Data items:
------------------------------------------------

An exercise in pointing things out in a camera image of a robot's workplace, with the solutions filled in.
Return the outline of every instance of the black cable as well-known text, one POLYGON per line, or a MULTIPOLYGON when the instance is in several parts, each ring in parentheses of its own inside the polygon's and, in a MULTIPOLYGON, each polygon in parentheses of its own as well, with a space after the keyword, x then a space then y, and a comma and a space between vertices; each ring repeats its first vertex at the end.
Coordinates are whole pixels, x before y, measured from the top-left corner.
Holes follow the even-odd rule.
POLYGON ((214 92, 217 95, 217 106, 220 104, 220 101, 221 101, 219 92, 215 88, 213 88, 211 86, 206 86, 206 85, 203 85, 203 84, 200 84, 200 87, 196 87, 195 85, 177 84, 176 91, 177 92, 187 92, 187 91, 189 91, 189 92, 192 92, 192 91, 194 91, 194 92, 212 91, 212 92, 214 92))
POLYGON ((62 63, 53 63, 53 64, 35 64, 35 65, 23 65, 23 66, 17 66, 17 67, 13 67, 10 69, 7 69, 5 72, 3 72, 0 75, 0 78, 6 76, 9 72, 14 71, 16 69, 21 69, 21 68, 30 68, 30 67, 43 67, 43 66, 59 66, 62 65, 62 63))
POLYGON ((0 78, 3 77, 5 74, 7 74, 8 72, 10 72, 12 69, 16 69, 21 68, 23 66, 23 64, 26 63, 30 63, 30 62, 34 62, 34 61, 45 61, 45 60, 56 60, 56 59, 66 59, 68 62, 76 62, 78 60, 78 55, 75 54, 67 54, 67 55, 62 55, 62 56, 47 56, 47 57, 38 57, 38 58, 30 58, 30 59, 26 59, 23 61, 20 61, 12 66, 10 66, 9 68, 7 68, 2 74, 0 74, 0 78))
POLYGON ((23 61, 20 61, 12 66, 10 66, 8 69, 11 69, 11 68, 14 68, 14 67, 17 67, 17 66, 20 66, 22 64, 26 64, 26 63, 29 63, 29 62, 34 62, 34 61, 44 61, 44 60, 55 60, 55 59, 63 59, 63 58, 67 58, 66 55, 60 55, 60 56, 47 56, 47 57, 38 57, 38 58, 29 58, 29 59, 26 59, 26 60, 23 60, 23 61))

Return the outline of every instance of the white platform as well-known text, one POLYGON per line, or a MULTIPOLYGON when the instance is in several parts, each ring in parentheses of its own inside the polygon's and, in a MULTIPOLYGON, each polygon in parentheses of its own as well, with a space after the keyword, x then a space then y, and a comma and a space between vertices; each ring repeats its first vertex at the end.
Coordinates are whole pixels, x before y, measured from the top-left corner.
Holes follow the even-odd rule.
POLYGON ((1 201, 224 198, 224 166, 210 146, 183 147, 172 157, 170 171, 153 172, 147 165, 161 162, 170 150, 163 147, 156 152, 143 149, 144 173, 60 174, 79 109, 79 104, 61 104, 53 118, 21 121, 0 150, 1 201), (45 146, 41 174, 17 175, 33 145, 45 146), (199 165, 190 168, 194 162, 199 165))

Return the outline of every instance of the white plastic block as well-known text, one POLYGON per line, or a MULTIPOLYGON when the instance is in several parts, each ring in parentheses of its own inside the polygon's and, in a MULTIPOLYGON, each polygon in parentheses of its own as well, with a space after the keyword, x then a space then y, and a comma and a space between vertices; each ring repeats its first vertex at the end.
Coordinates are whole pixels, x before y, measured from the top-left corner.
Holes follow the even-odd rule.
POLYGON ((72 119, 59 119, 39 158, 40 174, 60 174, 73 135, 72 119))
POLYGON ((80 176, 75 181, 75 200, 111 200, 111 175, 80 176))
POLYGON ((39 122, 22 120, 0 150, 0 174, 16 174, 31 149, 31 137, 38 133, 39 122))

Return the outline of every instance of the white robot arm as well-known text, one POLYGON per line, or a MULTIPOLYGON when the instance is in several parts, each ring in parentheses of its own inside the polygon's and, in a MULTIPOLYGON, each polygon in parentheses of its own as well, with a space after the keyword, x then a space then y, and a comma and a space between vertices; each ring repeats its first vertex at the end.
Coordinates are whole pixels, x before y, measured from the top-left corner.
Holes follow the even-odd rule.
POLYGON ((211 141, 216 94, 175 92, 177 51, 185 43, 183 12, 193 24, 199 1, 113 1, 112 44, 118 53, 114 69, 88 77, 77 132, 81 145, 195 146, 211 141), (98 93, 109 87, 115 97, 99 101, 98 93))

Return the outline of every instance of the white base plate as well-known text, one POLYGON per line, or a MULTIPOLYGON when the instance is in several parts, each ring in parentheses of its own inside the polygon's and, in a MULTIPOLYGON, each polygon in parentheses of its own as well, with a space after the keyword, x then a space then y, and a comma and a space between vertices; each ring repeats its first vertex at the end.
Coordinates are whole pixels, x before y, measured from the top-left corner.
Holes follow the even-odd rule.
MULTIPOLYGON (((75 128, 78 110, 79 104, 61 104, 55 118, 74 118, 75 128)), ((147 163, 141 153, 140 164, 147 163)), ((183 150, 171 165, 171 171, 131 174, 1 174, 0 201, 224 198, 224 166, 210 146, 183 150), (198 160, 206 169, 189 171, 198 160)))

------------------------------------------------

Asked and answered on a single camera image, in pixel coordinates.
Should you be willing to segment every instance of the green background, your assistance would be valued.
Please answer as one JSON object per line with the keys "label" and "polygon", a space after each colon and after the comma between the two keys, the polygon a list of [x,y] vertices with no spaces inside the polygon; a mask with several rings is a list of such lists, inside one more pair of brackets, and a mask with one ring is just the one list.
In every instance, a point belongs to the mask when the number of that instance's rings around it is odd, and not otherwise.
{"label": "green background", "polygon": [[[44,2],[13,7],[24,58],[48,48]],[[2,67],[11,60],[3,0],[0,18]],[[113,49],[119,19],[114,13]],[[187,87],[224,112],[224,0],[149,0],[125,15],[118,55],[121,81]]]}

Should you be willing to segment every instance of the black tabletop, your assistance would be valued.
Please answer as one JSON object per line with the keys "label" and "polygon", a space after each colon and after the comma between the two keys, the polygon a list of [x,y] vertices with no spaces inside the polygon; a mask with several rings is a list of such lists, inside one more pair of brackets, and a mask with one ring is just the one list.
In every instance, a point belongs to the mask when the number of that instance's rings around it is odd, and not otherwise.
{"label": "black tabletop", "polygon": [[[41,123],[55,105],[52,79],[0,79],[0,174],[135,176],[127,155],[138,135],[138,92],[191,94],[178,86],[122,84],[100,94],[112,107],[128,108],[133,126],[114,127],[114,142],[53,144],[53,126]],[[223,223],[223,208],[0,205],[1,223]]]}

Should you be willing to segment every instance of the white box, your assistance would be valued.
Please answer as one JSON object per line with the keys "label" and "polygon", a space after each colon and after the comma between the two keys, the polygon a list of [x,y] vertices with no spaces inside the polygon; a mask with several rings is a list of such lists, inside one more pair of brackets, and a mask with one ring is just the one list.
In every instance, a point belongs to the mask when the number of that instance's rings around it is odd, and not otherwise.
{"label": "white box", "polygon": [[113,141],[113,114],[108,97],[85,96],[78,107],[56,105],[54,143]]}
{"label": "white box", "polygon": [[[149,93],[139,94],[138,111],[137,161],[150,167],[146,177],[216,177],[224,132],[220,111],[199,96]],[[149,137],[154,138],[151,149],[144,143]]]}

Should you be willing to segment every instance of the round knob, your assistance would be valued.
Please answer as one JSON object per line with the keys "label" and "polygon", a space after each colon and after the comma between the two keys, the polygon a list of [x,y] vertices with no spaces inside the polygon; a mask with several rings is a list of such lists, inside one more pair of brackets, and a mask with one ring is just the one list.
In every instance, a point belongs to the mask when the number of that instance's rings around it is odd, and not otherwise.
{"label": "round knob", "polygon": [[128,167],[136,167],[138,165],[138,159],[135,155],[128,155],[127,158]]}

------------------------------------------------

Your assignment: After reading the records above, give the number of lines that include "would", and add nothing else.

Your response: 4